Secretos de la dirección

Jueves, 17 de Agosto del 2017
Consejos

Tener a punto la dirección es vital para nuestra seguridad y para poder alargar la vida de los neumáticos.

Dirección


La principal misión de la dirección es la de dirigir las ruedas delanteras según nuestra voluntad.  Cuando giramos el volante, ese movimiento rotatorio se transmite a las ruedas directrices mediante una serie de articulaciones. Como el efecto palanca sería negativo y resultaría muy duro girar la dirección sin asistencia, se han desarrollado sistemas de servodirección que normalmente suelen ser hidráulicos, de vacío y últimamente también eléctricos. Estos últimos, al estar gestionados por una centralita, pueden variar el grado de asistencia según las necesidades.

Este es un apartado que está íntimamente vinculado con la geometría de las ruedas.

Hoy, os mostramos los aspectos puramente mecánicos que debemos tener en cuenta para mantener el sistema de dirección en óptimo estado. Además, es uno de los puntos que se revisan en las inspecciones técnicas de vehículos (ITV).
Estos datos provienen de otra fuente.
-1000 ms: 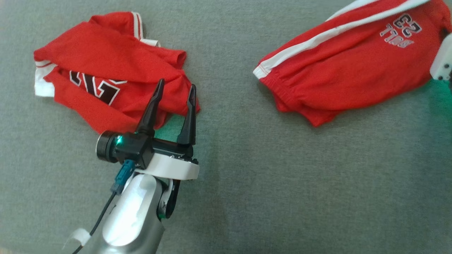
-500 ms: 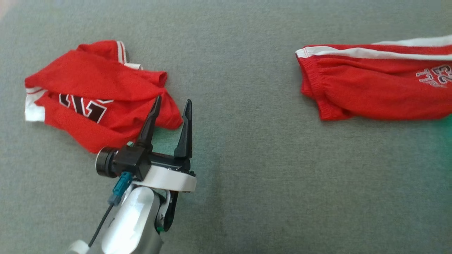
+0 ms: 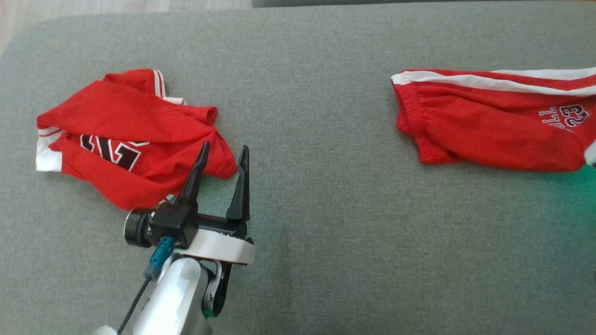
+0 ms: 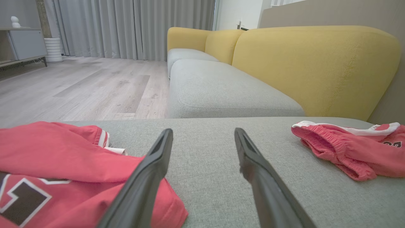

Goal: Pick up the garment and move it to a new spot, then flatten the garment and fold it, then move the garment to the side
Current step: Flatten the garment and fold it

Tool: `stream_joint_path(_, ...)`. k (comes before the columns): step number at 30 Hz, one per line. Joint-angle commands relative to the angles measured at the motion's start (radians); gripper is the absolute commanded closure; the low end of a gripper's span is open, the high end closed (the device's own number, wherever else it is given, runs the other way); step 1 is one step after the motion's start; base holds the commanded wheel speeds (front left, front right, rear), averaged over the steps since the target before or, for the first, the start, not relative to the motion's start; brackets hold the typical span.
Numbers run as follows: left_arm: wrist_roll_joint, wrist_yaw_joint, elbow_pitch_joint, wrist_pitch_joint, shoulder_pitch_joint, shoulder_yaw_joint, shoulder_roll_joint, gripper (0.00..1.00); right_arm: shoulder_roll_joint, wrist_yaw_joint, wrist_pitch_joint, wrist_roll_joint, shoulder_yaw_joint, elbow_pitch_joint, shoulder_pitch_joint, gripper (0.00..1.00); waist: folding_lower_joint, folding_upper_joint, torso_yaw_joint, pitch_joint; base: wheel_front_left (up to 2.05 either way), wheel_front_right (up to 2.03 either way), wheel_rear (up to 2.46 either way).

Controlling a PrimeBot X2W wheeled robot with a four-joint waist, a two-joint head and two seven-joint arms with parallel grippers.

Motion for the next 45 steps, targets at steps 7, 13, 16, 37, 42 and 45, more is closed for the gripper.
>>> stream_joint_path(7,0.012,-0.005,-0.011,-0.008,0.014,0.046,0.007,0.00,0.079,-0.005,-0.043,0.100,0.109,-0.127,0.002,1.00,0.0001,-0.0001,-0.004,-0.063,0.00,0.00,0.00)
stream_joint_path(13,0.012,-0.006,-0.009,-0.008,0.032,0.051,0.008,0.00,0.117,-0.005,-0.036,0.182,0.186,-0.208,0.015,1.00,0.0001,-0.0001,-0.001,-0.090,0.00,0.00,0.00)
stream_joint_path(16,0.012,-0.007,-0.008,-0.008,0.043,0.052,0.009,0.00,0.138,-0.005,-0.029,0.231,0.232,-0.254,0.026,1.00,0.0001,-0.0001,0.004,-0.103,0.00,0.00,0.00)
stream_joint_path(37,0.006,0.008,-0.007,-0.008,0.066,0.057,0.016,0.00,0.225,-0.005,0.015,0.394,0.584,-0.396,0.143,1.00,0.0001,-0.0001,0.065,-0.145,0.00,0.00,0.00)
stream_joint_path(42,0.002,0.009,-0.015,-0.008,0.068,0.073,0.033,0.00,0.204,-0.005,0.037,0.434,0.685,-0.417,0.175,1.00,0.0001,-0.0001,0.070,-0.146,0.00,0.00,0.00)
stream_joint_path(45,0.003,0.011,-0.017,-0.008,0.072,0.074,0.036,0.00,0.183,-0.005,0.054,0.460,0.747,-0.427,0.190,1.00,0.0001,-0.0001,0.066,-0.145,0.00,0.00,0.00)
Cómo detectar defectos en la dirección

  • Holguras en el volante en parado. No es muy habitual y se suelen dar por desgaste de una mala fijación o apriete de los elementos del conjunto. Si existiera una holgura excesiva, podría deberse a un desgaste anómalo del eje o de las rótulas de las barras de dirección. Más raro sería que esa holgura fuera debida a una mala fijación de la caja de dirección al chasis.
  • Dirección muy dura. Se detecta mejor en parado, pero en marcha también podría ser evidente, así como la falta de rapidez para que las ruedas vuelvan a su posición en línea recta. Las causas pueden ser diversas: baja presión de los neumáticos, existencia de desalineación y falta de engrase o de líquido hidráulico en la caja de dirección. También puede deberse a una degradación brusca de este mismo líquido.
  • El vehículo se desplaza lateralmente. Se detecta en marcha, ya sea al soltar el volante en línea recta, en superficie plana, o frente a la necesidad de corregir constantemente el volante para mantener una trayectoria recta. Generalmente, esta anomalía se debe a elementos ajenos a la dirección: una presión desigual entre las ruedas, el montaje de dos neumáticos de medida diferente, la existencia de un amortiguador en mal estado, una mala alineación de las ruedas, el hecho que uno de los frenos esté agarrotado o, en menor medida, una mala alienación del volante con la dirección.
  • Oscilación de la dirección. Suele detectarse a altas velocidades a través de la vibración del volante y/o de las oscilaciones del vehículo. Las causas suelen ser aspectos paralelos a la dirección, como una presión de los neumáticos deficiente, la erosión de la banda de rodadura de los neumáticos o deficiencias en la misma, ruedas desequilibradas, presencia de barro en las llantas o una geometría inadecuada, con un exceso de ángulos de caída o avance. A nivel de dirección, el único motivo que realmente puede ser causante de esta anomalía serían las holguras en las rótulas o los reenvíos.

Consejos RODI MOTOR SERVICES

  • Ante cualquier duda que pueda afectar el buen funcionamiento de tu vehículo, debes acudir a tu taller RODI más cercano. Además de garantizar tu seguridad, podrás ahorrarte dinero, porque este tipo de incidencia acaba castigando inevitablemente los neumáticos.
  • Hacer las revisiones pertinentes. En ellas se suelen descubrir la mayoría de las deficiencias: pérdidas de líquido hidráulico, desgastes anómalos en las ruedas o roturas en las gomas protectoras de las rótulas, entre otros.
  • Realizar periódicamente una puesta a punto de la alineación y de la geometría de las ruedas suele ser suficiente para corregir o incluso descubrir la mayoría de estos defectos mecánicos.